> _WORK ORDER_
Return every line of the records that includes the string "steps".

> _RECORDS FOR PROCESSING_

________

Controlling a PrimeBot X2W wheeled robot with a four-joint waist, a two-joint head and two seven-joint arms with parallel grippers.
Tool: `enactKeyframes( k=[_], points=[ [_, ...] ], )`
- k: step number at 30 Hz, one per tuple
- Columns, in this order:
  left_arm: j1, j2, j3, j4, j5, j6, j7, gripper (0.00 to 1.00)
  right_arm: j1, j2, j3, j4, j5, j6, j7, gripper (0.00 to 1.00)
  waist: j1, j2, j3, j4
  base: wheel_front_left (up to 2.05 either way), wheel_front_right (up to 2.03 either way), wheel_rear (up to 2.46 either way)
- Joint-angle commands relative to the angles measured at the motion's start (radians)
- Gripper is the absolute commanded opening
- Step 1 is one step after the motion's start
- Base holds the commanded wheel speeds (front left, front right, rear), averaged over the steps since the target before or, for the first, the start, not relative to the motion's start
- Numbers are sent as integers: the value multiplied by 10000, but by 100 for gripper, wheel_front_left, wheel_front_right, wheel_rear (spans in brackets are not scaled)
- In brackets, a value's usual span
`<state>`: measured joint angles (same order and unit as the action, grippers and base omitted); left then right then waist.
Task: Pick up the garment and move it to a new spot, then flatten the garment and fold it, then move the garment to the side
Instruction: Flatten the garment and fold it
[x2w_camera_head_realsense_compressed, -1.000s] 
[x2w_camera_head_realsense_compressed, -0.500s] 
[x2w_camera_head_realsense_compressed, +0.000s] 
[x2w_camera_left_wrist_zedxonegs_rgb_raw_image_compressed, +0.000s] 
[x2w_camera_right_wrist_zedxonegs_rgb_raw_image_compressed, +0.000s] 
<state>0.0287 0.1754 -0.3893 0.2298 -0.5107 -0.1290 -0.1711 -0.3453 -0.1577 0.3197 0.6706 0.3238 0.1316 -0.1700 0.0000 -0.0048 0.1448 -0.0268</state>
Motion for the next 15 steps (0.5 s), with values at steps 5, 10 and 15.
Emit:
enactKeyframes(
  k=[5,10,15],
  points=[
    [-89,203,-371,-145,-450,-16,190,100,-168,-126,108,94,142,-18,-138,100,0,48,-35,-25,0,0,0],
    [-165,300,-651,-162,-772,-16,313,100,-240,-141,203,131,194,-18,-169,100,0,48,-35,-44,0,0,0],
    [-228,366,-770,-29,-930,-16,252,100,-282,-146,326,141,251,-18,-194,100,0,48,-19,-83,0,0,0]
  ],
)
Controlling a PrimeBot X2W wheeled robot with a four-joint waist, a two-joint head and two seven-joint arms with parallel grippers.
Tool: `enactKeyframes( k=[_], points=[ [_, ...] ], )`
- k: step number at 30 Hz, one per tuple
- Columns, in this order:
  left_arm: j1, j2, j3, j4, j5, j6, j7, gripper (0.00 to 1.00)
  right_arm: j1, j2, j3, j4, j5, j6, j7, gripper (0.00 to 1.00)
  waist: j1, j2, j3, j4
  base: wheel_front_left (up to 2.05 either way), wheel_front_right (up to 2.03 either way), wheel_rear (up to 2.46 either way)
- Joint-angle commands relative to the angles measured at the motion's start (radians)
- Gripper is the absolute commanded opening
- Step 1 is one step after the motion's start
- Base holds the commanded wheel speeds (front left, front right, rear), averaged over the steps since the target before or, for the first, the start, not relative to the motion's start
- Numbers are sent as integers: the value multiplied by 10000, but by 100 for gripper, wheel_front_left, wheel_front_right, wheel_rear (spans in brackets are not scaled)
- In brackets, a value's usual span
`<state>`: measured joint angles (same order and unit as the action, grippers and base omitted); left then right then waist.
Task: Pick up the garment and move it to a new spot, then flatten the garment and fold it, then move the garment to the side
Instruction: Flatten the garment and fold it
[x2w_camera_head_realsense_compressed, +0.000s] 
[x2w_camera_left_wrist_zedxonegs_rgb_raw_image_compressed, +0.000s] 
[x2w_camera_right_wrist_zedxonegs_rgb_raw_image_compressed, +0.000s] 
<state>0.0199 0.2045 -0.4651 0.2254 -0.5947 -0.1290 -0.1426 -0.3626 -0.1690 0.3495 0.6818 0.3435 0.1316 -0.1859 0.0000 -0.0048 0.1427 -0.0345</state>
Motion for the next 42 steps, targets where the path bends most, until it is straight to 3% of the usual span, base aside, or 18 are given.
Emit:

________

> _RESPONSE BELOW_
- Base holds the commanded wheel speeds (front left, front right, rear), averaged over the steps since the target before or, for the first, the start, not relative to the motion's start
Motion for the next 15 steps (0.5 s), with values at steps 5, 10 and 15.
- Base holds the commanded wheel speeds (front left, front right, rear), averaged over the steps since the target before or, for the first, the start, not relative to the motion's start
Motion for the next 42 steps, targets where the path bends most, until it is straight to 3% of the usual span, base aside, or 18 are given.

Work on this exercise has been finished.